Elsewhere the Celtics are leading 53-46 over the Bulls at halftime.


----------



## Benedict_Boozer (Jul 16, 2004)

Why do we always start so slow in the 1st/3rd qtrs?


----------



## remy23 (Aug 15, 2002)

Rockets raining jumpers. Timeout Cleveland. Something has to change because we're not going to win the game this way.


----------



## futuristxen (Jun 26, 2003)

Is the team having a beard growing contest?

A lot of teams will just like...wear black shoes or socks. But the Cavs are growing beards.


----------



## Benedict_Boozer (Jul 16, 2004)

Rockets playing some lockdown defense...


----------



## futuristxen (Jun 26, 2003)

Need to create some offense from our defense.


----------



## futuristxen (Jun 26, 2003)

Interesting adjustment by Mike Brown.

Sometimes we forget that Lebron can play more than two positions. Moving him to the four and putting 4 shooters on the floor with him, might be just the thing to break the drought.


----------



## Benedict_Boozer (Jul 16, 2004)

DJ stepping up


----------



## Benedict_Boozer (Jul 16, 2004)

What is with the Rockets today? They are just hot from the perimeter.


----------



## Pioneer10 (Sep 30, 2004)

How are we done 8 to this crappy Rockets team? This is just like last Houston game where we played down to the level of the opponent.


----------



## Benedict_Boozer (Jul 16, 2004)

Pioneer10 said:


> How are we done 8 to this crappy Rockets team? This is just like last Houston game where we played down to the level of the opponent.


Cavs have gotten into this habit of thinking they can turn it on in the 4th to win games.

It's nice they have confidence late but these horrible starts to the 1st/3rd qtrs is a BAD trend.


----------



## remy23 (Aug 15, 2002)

We're lucky to only be down by 3 after that quarter. I keep saying, "That's about the worst I've seen this team play" every few weeks it seems. One awful performance, only to be outdone by another awful performance a few games later. That was honestly pathetic. It was painful to watch.


----------



## The OUTLAW (Jun 13, 2002)

For the third straight quarter the Cavs were outscored by 1. And frankly we're lucky that was all. Glad we finally decided to show up with 3 minutes left in the quarter.


----------



## Benedict_Boozer (Jul 16, 2004)

remy23 said:


> We're lucky to only be down by 3 after that quarter. I keep saying "That's about the worst I've seen this team play" every few weeks, it seems. One awful performance, only to be outdone by another awful performance a few games later. That was honestly pathetic. It was painful to watch.

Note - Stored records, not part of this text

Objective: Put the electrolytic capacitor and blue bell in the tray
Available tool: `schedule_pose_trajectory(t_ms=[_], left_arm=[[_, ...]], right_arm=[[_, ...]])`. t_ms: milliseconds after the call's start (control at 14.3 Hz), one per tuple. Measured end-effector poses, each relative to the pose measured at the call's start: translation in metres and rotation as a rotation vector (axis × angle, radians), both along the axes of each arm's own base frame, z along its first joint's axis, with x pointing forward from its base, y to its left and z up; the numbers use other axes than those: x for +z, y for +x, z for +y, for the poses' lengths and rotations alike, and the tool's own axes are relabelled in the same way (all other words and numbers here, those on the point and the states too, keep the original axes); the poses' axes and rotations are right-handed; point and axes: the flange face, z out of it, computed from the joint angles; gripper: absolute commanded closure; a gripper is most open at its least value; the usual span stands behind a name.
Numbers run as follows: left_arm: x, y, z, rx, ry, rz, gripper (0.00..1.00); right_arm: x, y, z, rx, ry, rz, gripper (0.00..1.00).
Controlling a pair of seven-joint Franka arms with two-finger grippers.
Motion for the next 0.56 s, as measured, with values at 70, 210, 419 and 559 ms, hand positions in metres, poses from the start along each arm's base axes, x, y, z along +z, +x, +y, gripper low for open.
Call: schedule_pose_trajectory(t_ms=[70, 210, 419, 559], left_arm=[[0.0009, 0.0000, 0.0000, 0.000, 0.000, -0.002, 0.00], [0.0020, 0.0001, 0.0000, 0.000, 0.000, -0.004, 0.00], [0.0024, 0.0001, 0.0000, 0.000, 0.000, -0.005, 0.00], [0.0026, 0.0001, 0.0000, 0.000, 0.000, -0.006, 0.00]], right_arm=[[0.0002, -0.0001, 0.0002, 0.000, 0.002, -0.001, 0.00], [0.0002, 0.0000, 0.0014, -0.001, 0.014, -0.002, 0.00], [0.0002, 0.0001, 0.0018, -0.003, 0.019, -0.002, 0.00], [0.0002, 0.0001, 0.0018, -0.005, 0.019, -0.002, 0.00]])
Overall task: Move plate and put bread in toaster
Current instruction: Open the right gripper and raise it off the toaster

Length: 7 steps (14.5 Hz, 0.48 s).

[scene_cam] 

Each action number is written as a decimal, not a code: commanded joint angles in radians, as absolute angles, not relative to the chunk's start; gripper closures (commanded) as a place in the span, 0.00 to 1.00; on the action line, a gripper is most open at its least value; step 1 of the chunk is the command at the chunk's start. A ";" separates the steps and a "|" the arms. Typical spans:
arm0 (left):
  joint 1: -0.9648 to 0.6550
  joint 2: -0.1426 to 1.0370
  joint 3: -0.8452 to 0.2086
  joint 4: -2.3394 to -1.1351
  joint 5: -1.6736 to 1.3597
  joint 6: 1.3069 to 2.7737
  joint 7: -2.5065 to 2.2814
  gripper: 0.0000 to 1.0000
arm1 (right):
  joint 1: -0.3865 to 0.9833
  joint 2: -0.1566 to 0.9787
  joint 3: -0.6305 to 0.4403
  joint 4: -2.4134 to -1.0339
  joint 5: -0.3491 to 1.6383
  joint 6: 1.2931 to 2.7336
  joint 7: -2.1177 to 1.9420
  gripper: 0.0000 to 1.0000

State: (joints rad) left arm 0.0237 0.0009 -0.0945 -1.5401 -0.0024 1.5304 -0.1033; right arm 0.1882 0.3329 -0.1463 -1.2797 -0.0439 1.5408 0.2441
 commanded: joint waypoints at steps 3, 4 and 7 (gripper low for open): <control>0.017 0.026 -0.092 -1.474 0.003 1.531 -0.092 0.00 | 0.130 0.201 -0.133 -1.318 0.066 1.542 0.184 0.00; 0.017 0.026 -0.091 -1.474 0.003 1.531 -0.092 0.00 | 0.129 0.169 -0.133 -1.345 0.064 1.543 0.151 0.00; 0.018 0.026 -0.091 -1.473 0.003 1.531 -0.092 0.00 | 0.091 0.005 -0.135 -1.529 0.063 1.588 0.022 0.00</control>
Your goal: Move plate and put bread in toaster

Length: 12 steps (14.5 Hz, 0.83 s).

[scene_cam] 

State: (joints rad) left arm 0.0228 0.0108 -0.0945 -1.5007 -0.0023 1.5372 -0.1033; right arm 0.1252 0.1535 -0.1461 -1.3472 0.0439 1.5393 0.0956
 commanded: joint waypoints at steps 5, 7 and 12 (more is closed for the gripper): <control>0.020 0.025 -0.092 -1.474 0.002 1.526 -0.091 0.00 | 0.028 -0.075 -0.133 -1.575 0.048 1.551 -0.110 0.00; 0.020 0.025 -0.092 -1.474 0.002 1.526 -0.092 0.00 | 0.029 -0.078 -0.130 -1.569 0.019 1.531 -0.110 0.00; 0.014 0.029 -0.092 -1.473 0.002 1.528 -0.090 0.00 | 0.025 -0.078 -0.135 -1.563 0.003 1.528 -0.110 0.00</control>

When's the last time this team played a full 48 minutes of good basketball? I can't even recall since Hughes went down.


----------



## Benedict_Boozer (Jul 16, 2004)

I'm liking Lebron's aggressiveness in 4th quarters though lately...


----------



## Benedict_Boozer (Jul 16, 2004)

I LOVE when LBJ plays down low


----------



## Pioneer10 (Sep 30, 2004)

Benedict_Boozer said:


> When's the last time this team played a full 48 minutes of good basketball? I can't even recall since Hughes went down.


 What's so funny is that you can say this about the good teams and bad teams: we're basically in every game but never look a dominant team the whole game through


----------



## Larry Hughes for Retirement (Jul 5, 2004)

Id think Marshall/DJ/Sasha/Lebron have to be on the floor from here on out. The rockets are really small so we can get away with a smaller lineup as well.

Hopefully DJ and Marshall can shoot us out of this slump.


Also another question... DJ is hot and hitting his shots, do any of you notice that Lebron sometimes forgets about the hot hand. Jones has been open acouple times and it just looks like James snubs him a few times by taken a bad step back jumper when it coulda went too the hot hand Jones?


----------



## remy23 (Aug 15, 2002)

Benedict_Boozer said:


> When's the last time this team played a full 48 minutes of good basketball? I can't even recall since Hughes went down.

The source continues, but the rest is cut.